Happy wouldn’t look at him. “I wish it was that simple, JC. I really do. But there’s something down here with us, and I don’t think we’ve ever met anything like it before. There are . . . Things, Powers, at work in the afterworlds. Some Good, some Bad, some so far beyond us we can’t even hope to understand their motivations and purposes. Sometimes they help us, sometimes they interfere, and sometimes they send us down to Hell with a nudge and a laugh. It isn’t the ghosts we have to fear; it’s the things that make ghosts.”
“Happy, you really are a first-class gloomy bugger,” JC said affectionately. “You could gloom for the Olympics, and still take a Bronze in existential paranoia.”
“Everyone has to be good at something,” said Happy, smiling a little in spite of himself. “But don’t change the subject . . .”
“Happy, you can believe in whatever you want,” said JC, cutting him off with an upraised hand. “As long as it doesn’t get in the way of doing the job. We are not here to take part in some mystic war between Absolute Powers from the Outer Realms. We are here to solve a haunting and put everyone and everything to rest again. That’s what we do.”
“I swear, you two argue like an old married couple,” said Melody. “And it’s interfering with some of my more sensitive instruments. Go take a walk around, check out the other platforms, look for clues or something, and leave me in peace to get on with my work. Stick your phones in your ears, and I’ll give you a yell when I have something definite to tell you.”
JC looked at her carefully. “Are you sure, Melody?”
“Of course I’m sure. Off you go. I can cope.”
JC nodded. “We won’t be long.” He grinned at Happy. “Exploring time! We need to take a look at the other platforms, see if they all feel the same as this. You check out the rest of the southbound lines, and I’ll take the northbound. Keep in touch, and report back here in an hour, whether you’ve found anything or not.”

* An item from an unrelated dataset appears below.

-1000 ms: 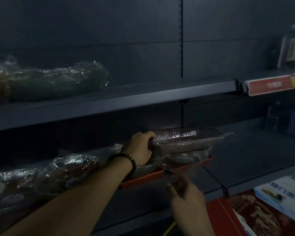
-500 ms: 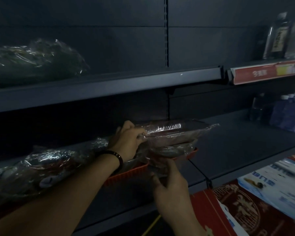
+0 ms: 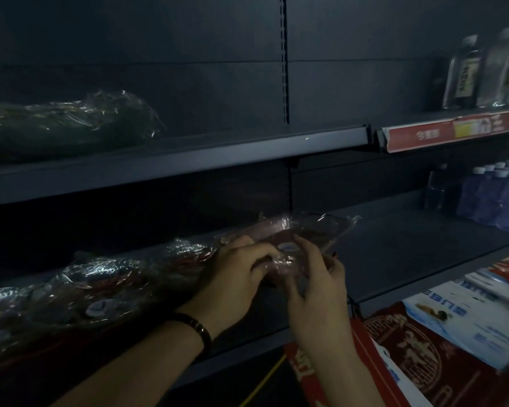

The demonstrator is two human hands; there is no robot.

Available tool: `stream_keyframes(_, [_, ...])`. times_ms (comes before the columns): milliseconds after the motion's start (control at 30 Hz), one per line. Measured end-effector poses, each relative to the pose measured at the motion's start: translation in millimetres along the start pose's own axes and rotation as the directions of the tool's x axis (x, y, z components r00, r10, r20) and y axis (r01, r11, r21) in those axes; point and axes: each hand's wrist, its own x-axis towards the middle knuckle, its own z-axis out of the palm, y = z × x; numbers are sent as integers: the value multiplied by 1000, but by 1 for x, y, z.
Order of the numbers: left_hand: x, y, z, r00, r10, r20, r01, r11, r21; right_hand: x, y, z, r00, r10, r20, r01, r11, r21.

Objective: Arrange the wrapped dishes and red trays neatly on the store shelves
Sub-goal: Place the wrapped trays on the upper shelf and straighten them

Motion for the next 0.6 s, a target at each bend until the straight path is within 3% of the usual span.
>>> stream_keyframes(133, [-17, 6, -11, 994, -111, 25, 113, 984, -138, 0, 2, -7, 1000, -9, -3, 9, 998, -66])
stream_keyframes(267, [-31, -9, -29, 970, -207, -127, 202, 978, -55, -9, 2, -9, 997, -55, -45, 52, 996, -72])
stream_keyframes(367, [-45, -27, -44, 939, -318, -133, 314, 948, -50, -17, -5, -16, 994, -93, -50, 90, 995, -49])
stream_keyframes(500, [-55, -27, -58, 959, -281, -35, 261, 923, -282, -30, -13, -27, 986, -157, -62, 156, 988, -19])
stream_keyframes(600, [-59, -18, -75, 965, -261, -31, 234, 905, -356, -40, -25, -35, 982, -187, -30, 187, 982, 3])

Happy’s eyes got really big. “Are you kidding? Are you out of your mind? You want me to go wandering around this place on my own?”
“Yes,” said JC. “What’s the matter? You want someone to hold your hand?”
“Yes!” said Happy. “Preferably someone I know.”
“Go,” JC said sternly. “Be a big brave ghost finder, and there’ll be honey for tea.”
He waved one elegant hand around and strolled away, humming a merry tune. Happy made a really vile gesture at JC’s immaculate back, produced a bottle of pills from nowhere, and defiantly dry swallowed three of mother’s little helpers, one after the other. He looked at Melody, but she was making a point of giving all her attention to the equipment ranged before her. Happy sighed, and his shoulders slumped. He shuffled towards the exit arch, like a small boy on his way to school, knowing that the school bully was waiting.